*What is needed*: In the records below, begin at the line containing "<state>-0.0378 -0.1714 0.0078" and end at the line containing "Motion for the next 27"; quote every line in that span exactly, including both boundary lines, and no others.

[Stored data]

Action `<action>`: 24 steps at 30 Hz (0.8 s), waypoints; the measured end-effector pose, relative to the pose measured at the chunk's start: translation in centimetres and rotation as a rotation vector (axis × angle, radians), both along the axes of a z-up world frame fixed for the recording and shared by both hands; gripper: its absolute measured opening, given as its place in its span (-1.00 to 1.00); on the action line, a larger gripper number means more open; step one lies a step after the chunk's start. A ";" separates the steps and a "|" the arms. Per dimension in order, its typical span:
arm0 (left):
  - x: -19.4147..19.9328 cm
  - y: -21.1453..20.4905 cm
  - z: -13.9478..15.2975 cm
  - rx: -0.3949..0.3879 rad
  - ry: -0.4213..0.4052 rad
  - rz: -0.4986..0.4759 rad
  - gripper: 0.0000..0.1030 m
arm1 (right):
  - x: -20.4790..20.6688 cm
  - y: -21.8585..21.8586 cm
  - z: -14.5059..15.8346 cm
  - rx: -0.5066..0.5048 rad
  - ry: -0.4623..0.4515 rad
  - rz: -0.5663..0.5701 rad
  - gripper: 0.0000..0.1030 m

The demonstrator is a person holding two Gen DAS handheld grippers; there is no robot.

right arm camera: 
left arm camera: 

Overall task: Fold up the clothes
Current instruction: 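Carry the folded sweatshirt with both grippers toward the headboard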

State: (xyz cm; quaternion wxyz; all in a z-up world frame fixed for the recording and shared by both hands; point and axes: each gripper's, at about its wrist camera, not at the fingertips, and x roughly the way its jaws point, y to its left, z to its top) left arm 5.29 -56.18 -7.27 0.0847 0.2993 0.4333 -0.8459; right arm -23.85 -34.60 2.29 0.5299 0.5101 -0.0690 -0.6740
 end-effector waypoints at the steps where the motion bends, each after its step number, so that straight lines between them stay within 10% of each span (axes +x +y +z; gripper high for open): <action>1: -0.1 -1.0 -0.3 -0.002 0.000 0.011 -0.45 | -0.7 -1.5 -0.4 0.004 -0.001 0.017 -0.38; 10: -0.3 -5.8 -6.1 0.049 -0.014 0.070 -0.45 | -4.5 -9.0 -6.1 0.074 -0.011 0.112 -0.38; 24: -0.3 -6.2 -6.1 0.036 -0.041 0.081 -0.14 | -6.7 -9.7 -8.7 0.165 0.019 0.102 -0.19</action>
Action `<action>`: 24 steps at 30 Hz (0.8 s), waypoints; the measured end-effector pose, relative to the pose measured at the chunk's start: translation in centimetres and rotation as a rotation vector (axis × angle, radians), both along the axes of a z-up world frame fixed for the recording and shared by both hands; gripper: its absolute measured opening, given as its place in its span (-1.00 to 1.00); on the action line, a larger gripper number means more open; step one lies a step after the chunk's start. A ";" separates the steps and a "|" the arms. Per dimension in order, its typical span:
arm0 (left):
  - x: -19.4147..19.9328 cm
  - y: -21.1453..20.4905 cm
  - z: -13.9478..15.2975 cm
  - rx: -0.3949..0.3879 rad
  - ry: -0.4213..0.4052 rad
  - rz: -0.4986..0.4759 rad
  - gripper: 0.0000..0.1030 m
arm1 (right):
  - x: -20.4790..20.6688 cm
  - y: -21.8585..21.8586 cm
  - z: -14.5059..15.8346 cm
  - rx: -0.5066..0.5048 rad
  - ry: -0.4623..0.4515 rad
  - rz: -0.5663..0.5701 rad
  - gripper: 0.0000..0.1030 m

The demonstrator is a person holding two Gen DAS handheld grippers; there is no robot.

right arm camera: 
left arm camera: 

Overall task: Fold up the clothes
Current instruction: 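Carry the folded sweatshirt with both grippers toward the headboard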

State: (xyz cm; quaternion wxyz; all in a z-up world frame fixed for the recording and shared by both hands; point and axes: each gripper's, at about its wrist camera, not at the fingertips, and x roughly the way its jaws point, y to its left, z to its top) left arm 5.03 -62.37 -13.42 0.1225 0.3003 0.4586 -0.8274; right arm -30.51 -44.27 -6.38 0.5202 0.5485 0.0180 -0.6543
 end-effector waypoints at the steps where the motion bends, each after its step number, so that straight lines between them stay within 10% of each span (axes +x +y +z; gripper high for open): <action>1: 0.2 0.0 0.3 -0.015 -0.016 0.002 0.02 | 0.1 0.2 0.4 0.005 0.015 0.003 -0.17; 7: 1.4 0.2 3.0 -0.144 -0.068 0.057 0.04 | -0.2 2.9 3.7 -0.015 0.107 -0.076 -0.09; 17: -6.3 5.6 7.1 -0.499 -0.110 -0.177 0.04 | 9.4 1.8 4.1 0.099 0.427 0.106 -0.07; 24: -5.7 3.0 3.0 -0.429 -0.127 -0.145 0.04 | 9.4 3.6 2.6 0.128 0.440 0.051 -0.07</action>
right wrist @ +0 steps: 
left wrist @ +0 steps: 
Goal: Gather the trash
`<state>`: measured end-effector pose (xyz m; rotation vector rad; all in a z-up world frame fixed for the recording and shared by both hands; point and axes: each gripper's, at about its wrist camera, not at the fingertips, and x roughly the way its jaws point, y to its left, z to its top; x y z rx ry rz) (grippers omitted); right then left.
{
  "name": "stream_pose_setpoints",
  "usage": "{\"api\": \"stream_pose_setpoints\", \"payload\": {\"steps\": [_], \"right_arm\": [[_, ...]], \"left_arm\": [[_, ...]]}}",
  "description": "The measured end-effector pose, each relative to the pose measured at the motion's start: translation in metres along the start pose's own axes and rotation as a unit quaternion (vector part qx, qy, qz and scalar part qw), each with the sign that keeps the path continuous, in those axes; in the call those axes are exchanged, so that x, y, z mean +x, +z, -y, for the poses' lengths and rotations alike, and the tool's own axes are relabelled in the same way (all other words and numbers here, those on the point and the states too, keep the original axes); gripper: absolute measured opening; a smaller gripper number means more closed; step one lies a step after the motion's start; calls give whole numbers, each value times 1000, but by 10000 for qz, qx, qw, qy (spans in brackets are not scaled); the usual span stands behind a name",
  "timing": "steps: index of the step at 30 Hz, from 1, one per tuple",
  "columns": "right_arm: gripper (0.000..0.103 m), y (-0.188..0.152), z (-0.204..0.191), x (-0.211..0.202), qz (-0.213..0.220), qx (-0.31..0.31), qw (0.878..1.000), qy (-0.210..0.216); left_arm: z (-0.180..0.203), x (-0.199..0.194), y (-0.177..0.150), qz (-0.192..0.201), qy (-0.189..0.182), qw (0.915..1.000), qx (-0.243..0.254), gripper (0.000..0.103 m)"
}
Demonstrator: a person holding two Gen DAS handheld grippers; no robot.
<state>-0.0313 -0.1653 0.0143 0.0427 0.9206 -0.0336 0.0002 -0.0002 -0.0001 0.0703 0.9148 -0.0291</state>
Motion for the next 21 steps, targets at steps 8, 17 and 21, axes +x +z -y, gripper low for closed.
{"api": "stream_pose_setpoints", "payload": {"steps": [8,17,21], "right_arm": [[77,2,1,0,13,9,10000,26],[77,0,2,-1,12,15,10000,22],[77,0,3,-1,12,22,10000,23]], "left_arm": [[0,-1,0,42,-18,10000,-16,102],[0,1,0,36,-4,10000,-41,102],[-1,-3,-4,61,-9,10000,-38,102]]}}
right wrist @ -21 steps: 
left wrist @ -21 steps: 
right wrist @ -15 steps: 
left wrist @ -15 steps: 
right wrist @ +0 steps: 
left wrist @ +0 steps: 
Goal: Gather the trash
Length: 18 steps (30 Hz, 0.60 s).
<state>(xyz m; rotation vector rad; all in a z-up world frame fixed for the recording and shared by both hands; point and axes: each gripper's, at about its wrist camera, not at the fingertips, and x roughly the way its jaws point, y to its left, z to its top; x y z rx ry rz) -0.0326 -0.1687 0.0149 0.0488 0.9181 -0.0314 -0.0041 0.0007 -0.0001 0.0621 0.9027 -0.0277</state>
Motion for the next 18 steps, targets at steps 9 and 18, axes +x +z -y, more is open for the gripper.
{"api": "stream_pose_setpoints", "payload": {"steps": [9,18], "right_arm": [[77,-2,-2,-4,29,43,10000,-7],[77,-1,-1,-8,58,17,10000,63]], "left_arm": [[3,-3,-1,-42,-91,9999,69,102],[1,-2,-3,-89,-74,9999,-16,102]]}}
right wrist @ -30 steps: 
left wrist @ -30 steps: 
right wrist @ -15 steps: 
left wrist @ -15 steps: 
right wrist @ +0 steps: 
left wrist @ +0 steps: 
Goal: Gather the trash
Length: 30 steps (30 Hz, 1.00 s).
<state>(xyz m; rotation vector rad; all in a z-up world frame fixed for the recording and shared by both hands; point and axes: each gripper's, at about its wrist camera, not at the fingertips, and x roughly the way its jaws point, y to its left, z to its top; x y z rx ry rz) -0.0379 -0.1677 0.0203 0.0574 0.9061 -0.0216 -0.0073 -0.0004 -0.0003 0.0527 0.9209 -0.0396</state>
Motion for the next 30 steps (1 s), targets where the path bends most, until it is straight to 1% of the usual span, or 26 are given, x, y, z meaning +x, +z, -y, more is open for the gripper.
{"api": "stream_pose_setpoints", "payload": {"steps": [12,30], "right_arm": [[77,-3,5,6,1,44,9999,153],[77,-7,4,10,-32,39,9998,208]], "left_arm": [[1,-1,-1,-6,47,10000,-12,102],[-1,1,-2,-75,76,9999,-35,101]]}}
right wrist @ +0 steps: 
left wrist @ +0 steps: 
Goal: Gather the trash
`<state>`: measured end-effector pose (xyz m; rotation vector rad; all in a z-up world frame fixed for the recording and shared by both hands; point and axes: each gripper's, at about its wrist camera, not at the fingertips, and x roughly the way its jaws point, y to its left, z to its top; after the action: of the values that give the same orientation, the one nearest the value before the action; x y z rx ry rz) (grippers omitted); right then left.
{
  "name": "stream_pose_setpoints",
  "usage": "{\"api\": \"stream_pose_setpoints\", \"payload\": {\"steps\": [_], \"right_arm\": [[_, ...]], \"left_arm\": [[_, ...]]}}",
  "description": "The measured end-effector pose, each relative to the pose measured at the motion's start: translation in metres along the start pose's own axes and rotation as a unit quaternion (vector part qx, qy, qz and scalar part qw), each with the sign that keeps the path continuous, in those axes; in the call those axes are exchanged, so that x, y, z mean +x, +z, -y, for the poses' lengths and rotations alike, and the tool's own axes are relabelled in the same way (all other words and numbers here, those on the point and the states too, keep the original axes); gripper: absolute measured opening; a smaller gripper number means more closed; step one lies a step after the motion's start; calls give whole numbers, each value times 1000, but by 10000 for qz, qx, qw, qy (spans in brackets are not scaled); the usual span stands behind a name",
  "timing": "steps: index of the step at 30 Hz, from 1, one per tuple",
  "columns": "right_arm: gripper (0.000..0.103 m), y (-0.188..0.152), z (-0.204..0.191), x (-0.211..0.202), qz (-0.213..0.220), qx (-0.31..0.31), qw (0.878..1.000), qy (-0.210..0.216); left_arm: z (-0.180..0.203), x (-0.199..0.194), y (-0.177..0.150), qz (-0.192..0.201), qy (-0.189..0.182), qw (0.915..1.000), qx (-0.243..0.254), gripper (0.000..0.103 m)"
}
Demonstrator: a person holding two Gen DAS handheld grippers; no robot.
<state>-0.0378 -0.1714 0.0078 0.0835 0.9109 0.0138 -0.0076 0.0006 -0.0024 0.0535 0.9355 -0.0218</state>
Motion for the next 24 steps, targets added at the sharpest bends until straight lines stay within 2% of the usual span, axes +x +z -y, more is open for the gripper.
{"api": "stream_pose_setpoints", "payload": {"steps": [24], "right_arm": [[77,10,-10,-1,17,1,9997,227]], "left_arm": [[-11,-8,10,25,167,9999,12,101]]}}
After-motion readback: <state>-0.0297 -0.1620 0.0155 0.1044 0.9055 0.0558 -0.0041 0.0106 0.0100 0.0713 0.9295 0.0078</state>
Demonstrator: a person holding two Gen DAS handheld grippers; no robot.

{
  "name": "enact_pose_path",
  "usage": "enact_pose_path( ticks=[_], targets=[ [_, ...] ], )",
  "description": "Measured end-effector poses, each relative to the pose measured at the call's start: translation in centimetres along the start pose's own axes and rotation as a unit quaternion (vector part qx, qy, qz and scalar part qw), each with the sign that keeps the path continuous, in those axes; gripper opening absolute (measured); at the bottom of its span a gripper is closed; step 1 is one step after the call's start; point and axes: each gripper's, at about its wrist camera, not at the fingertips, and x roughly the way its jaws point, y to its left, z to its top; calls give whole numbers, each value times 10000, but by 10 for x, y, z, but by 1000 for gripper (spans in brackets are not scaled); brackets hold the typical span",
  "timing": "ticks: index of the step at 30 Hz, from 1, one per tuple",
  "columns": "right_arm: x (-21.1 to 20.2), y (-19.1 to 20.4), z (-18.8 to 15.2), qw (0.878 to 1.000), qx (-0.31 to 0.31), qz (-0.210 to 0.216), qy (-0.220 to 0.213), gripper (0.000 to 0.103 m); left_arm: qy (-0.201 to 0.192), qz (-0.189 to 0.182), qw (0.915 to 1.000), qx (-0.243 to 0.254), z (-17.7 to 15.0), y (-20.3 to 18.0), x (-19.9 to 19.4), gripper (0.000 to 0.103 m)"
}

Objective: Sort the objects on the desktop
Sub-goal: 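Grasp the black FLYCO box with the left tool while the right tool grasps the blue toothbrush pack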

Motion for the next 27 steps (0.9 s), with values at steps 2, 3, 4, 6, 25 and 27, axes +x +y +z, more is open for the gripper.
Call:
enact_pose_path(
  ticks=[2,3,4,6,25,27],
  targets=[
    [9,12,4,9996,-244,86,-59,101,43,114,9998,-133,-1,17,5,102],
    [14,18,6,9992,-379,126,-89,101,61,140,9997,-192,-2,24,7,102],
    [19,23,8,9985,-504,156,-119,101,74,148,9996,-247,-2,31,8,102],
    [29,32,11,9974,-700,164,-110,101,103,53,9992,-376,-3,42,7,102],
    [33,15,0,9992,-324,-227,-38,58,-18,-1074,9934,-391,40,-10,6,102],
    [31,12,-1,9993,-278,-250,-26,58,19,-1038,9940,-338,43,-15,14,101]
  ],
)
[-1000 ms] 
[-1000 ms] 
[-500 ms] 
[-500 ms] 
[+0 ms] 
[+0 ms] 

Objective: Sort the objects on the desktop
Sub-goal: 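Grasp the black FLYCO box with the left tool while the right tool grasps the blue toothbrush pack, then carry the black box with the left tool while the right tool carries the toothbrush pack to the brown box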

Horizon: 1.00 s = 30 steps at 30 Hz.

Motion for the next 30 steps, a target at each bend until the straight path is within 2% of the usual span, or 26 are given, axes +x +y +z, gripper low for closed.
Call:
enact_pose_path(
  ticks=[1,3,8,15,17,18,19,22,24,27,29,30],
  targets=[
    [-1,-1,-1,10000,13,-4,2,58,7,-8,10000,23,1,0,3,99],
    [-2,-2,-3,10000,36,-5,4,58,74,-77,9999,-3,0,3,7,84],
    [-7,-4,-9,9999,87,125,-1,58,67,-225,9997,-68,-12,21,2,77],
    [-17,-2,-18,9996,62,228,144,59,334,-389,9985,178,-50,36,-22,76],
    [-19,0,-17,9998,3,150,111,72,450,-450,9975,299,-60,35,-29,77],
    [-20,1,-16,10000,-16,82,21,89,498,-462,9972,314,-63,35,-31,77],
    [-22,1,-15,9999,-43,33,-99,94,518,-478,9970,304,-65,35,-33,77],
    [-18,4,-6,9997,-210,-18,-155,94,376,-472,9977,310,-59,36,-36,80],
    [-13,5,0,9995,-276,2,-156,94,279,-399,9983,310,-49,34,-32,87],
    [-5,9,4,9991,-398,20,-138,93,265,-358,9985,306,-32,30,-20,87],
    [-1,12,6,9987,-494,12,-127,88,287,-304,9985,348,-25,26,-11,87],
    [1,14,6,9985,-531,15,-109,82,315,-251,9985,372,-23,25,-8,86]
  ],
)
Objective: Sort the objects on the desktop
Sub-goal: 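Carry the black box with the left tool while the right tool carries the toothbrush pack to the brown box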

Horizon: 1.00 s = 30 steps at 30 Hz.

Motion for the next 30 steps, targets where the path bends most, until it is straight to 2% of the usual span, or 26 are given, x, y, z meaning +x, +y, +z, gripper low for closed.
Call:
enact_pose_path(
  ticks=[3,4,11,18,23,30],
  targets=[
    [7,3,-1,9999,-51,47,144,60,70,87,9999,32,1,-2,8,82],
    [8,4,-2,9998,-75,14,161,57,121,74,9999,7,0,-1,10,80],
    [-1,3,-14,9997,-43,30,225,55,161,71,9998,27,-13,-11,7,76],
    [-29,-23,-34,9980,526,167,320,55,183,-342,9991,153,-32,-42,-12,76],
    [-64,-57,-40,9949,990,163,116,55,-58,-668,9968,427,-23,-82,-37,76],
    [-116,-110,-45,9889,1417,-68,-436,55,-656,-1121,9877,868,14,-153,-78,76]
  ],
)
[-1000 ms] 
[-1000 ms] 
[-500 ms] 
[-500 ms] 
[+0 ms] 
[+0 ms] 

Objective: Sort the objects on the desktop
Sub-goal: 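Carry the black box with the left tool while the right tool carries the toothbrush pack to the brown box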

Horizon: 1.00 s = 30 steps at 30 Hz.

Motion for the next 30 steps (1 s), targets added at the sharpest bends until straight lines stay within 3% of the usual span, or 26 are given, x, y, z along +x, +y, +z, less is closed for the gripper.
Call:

*Exercise solution*:
<state>-0.0378 -0.1714 0.0078 0.0835 0.9109 0.0138 -0.0076 0.0006 -0.0024 0.0535 0.9355 -0.0218</state>
Motion for the next 24 steps, targets added at the sharpest bends until straight lines stay within 2% of the usual span, axes +x +z -y, more is open for the gripper.
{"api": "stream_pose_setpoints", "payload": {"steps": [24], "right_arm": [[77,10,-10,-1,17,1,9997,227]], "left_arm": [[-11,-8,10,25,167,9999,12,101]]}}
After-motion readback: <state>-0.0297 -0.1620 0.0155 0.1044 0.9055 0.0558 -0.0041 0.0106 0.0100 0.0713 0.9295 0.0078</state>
Demonstrator: a person holding two Gen DAS handheld grippers; no robot.

{
  "name": "enact_pose_path",
  "usage": "enact_pose_path( ticks=[_], targets=[ [_, ...] ], )",
  "description": "Measured end-effector poses, each relative to the pose measured at the call's start: translation in centimetres along the start pose's own axes and rotation as a unit quaternion (vector part qx, qy, qz and scalar part qw), each with the sign that keeps the path continuous, in those axes; gripper opening absolute (measured); at the bottom of its span a gripper is closed; step 1 is one step after the call's start; point and axes: each gripper's, at about its wrist camera, not at the fingertips, and x roughly the way its jaws point, y to its left, z to its top; calls give whole numbers, each value times 10000, but by 10 for x, y, z, but by 1000 for gripper (spans in brackets are not scaled); brackets hold the typical span",
  "timing": "ticks: index of the step at 30 Hz, from 1, one per tuple",
  "columns": "right_arm: x (-21.1 to 20.2), y (-19.1 to 20.4), z (-18.8 to 15.2), qw (0.878 to 1.000), qx (-0.31 to 0.31), qz (-0.210 to 0.216), qy (-0.220 to 0.213), gripper (0.000 to 0.103 m); left_arm: qy (-0.201 to 0.192), qz (-0.189 to 0.182), qw (0.915 to 1.000), qx (-0.243 to 0.254), z (-17.7 to 15.0), y (-20.3 to 18.0), x (-19.9 to 19.4), gripper (0.000 to 0.103 m)"
}

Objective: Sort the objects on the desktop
Sub-goal: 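Grasp the black FLYCO box with the left tool while the right tool grasps the blue toothbrush pack
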
Motion for the next 27 steps (0.9 s), with values at steps 2, 3, 4, 6, 25 and 27, axes +x +y +z, more is open for the gripper.

The response to this exercise is now complete.